# [TO DO]
Wherever the word "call" turns up in a line of the entries, copy that line.

# [GIVEN ENTRIES]
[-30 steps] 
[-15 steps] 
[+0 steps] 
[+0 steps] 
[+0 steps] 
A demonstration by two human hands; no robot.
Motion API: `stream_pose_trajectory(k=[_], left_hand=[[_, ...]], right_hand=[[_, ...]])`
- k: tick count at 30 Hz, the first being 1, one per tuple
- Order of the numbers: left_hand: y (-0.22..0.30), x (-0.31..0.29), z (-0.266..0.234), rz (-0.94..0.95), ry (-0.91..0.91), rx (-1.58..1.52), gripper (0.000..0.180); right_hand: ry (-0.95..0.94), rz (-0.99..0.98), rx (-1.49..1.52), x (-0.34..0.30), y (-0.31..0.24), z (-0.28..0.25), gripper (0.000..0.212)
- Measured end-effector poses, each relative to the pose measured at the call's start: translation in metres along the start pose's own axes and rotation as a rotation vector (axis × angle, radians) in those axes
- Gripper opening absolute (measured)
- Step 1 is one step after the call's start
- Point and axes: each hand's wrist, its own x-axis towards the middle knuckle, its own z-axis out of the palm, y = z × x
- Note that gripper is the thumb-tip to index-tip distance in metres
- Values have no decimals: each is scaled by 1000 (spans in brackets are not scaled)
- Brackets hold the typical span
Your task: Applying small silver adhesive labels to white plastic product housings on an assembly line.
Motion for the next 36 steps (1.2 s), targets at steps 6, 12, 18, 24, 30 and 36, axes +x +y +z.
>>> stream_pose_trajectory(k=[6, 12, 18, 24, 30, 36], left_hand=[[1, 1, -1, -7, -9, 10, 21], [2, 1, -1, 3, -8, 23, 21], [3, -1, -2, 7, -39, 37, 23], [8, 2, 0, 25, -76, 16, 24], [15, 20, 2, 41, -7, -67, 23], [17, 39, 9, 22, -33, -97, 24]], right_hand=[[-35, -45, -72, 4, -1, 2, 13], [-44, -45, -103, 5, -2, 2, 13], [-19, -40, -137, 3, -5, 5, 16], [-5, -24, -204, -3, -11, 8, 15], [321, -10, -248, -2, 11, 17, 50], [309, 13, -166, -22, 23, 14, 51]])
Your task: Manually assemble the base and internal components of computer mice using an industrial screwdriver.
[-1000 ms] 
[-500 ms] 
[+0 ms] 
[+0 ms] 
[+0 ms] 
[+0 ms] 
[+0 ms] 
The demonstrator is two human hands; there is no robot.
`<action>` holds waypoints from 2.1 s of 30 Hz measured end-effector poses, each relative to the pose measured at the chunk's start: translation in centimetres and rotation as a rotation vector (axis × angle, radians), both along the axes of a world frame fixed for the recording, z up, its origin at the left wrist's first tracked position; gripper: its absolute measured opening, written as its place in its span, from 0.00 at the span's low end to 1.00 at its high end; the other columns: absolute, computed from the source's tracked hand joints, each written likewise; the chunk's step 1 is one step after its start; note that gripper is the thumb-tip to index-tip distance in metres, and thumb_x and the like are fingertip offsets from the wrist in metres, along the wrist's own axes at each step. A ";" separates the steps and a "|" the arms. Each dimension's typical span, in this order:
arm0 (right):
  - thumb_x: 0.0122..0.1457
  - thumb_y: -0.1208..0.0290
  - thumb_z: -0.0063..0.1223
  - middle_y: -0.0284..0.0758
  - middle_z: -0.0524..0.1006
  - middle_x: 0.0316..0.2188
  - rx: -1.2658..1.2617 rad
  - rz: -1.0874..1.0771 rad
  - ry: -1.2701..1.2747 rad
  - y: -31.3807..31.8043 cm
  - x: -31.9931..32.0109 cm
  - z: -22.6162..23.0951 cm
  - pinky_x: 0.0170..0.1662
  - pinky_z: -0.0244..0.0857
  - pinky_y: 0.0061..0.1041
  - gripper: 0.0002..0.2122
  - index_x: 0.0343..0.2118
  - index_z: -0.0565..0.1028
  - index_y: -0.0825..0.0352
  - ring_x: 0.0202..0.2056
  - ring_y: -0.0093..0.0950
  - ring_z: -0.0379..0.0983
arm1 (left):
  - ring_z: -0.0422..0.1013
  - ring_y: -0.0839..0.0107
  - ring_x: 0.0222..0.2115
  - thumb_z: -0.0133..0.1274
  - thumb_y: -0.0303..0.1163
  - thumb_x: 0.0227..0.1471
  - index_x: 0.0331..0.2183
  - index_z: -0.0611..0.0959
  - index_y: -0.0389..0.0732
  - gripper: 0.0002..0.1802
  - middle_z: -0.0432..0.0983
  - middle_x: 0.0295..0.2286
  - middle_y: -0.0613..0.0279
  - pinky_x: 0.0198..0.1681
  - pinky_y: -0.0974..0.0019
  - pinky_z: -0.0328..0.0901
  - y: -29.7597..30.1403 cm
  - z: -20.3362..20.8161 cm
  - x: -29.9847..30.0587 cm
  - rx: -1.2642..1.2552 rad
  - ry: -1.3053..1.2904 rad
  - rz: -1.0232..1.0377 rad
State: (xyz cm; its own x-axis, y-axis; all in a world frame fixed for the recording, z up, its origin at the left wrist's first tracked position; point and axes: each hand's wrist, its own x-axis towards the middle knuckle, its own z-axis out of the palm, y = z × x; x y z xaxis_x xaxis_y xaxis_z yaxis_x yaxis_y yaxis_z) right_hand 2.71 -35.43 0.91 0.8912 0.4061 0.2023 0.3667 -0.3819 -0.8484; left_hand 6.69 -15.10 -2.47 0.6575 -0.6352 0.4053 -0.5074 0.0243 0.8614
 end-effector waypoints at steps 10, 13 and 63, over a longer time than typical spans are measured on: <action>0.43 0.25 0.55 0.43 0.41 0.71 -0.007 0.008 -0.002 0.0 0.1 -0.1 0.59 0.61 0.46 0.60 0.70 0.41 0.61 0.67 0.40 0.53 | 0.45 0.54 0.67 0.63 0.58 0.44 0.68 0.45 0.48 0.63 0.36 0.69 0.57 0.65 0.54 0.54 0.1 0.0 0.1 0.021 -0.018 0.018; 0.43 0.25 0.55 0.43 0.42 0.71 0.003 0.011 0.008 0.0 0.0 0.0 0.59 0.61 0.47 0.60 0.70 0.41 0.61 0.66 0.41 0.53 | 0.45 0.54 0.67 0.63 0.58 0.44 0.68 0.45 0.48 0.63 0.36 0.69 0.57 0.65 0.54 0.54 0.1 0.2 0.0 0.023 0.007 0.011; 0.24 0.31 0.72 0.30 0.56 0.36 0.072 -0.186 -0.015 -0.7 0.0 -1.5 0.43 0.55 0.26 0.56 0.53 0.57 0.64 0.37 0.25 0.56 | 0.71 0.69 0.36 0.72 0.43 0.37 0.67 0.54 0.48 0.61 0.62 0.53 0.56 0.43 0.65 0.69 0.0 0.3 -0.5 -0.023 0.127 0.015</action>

# [EXERCISE OUTPUT]
- Measured end-effector poses, each relative to the pose measured at the call's start: translation in metres along the start pose's own axes and rotation as a rotation vector (axis × angle, radians) in those axes
- Step 1 is one step after the call's start

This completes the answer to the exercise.